Olympics, Controversies, and the Mysteries of Soviet Tea Glass Holders

   As the 2018 Winter Olympics closed in South Korea on Sunday night, my mind wandered to the artefact collection at Mennonite Heritage Village (MHV). This connection might not be one most people would naturally make, so let me explain...

   In 2016, Roland Sawatzky, Curator of History at the Manitoba Museum and MHV’s former Senior Curator, spotted a set of six metal tea glass holders (also called “Podstakannik”) at a sale at First Mennonite Church in Winnipeg. Noting their unique style and obvious roots in the Soviet Union, he donated them to the artefact collection at MHV. This is where our story begins.

   Although they have earlier roots, glass holders took on a new kind of significance during the Soviet era. Tea in Russia was often served in glasses rather than cups. To provide stability and enable a tea drinker to enjoy the beverage comfortably without touching the hot glass, holders with handles were designed, into which the tea glass was inserted.

   During the Soviet era, these tea glass holders, and the prominent cultural place they occupied in Soviet society, were used by the Soviet government as prime advertising space. All six of the Podstakannik in the Sawatzky donation showcase various achievements of the Soviet era.

   All of them feature a design of grapes and foliage stamped onto the silver-plated copper and nickel alloy. The fronts of four out of the six depict an image of a globe above a branch with leaves on the left and a satellite on the right. In the centre of the globe is the Kremlin, with satellites (including the famous Sputnik 1) shooting upwards towards a crescent moon. The front of another of the glass holders features the image of the Soviet hammer and sickle in front of a building with light beams crisscrossing the sky.

   It is the sixth and final Podstakannik which connected this year’s Olympics and its related controversies to MHV’s artefact collection. The front of this one features the prominent image of the Olympic rings in front of the iconic Olympic torch. Above this there are a star and a flag bearing the year 1980. That was the year Moscow hosted the Summer Olympics and another year of Olympic controversy involving Russia, characterized perhaps most memorably by the US-led boycott of the games as a protest against the Soviet Union’s 1979 invasion of Afghanistan.

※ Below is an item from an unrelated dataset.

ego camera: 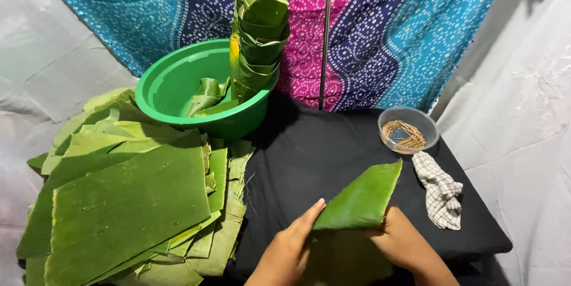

   Although their history contains some gaps, we do know that the tea glass holders residing at MHV belonged to Heinrich Hamm, whose family was a part of the “Great Trek” out of the Soviet Union in 1943-1945. While they made it to Germany and received permission to immigrate to Canada, the family’s history states that Heinrich and his older brother Woldemar were separated from their parents as they were getting ready to board the ship, ready to emigrate.  Woldemar was shot and Heinrich was captured by the Soviets and shipped off to Siberia, where he was forced to work in a gold mine. He was finally able to come to Canada in 1965.

   The mystery about these tea glass holders is how they came to be in Heinrich’s possession. From analyzing the design on the four holders celebrating the space achievements of the Soviet Union, we can assume that they could have been manufactured as early as the late 1950s. It would therefore be feasible that Heinrich could have had them in his possession when he came to Canada. Others, however, like the one decorated with the 1980 Olympic rings, was clearly produced long after he left the Soviet Union. We can only guess that perhaps he received this Podstakannik (or even all of them, for that matter) from friends still living in the Soviet Union. Some artefacts don’t give away their secrets that easily.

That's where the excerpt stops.